JEE Main On 16 April 2018 Question 3
Question: Let $ \frac{1}{x _1},\frac{1}{x _2},….,\frac{1}{x _{n}}(x _{i}\ne 0for,i=1,2,…,n) $ be in A.P. such that $ x _1=4 $ and $ x _{21}=20. $ If n is the least positive integer for which, $ x _{n}>50, $ then $ \sum\limits _{i=1}^{n}{( \frac{1}{x _{i}} )} $ is equal to. [JEE Main 16-4-2018]
Options:
A) 3
B) $ \frac{13}{8} $
C) $ \frac{13}{4} $
D) $ \frac{1}{8} $
Show Answer
Answer:
Correct Answer: C
Solution:
$ {\frac{1}{x _{n}},i=1,2,3,…,n} $ is in AP.
$ x _1=4 $ and $ x _{21}=20. $ s By the formula of AP,
$ \frac{1}{x _{21}}=\frac{1}{x _1}+(21-1)\times d $ where d is the common difference.

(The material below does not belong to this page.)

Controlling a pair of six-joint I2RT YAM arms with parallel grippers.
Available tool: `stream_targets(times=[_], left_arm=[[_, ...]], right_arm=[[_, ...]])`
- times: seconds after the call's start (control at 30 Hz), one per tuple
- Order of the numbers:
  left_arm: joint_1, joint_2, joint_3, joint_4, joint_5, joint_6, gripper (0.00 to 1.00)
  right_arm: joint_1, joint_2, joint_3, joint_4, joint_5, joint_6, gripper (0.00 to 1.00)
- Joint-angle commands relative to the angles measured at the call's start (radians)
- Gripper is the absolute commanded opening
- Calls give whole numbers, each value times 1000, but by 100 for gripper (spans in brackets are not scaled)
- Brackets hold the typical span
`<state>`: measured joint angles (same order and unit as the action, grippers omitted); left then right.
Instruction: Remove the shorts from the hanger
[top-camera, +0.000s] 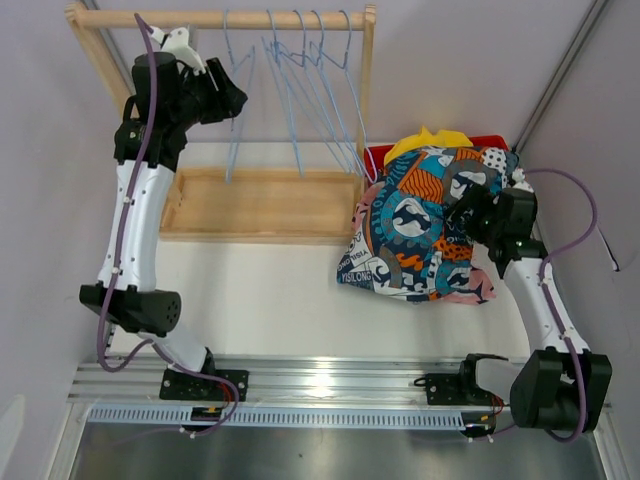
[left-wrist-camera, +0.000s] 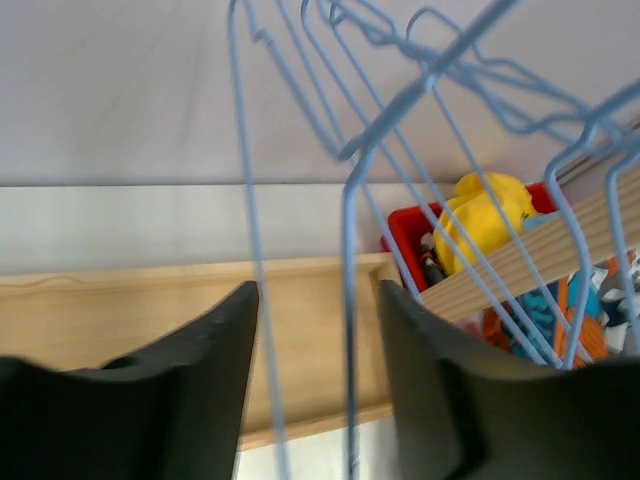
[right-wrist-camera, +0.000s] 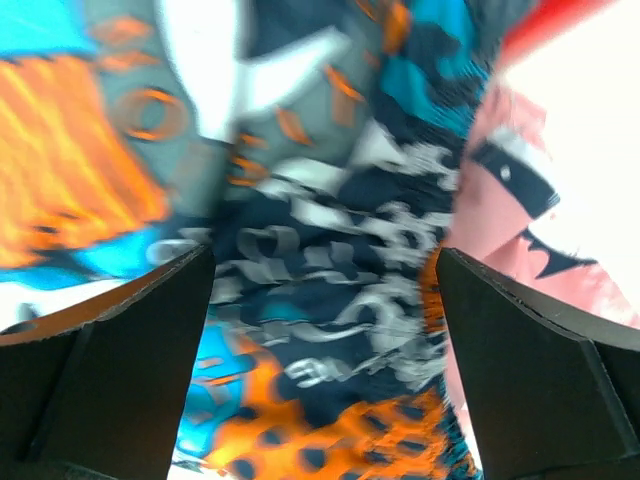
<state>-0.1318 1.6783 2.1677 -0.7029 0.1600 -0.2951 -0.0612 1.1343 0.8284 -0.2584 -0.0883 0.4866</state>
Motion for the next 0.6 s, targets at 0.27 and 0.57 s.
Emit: stream_targets(times=[0.27, 0.57], left_arm=[[1, -411, -420, 72, 10, 13, 97], [-55, -873, -831, 72, -20, 33, 99]], right_arm=[[3, -5, 454, -303, 47, -62, 100], [154, -362, 330, -236, -232, 41, 99]])
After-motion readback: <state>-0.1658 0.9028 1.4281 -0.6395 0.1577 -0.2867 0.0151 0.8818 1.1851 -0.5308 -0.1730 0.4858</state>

Hence, $ d=\frac{1}{20}\times (\frac{1}{20}-\frac{1}{4}) $ $ d=-\frac{1}{100}. $
Also given, $ x _{n}>50. $ Again using the formula for AP we can write,
$ \frac{1}{x _{n}}=\frac{1}{x _1}+(n-1)\times d $ $ x _{n}=\frac{x _1}{1+(n-1)\times d\times x _1} $
Therefore, $ \frac{x _1}{1+(n-1)\times d\times x _1}>50 $ $ \frac{4}{1+(n-1)\times (-\frac{1}{100}\times 4)}>50 $ $ 1+(n-1)\times (-\frac{1}{100})\times 4<\frac{4}{50} $ $ -\frac{1}{100}(n-1)<-\frac{23}{100} $ $ n-1>23 $ $ n>24 $
Therefore, $ n=25. $ $ \sum{ _{i=1}^{289}}\frac{1}{x _{i}}=\frac{25}{2}(2\times \frac{1}{4}+(25-1)\times (-\frac{1}{100}) $ $ =\frac{13}{4} $ Option C is correct.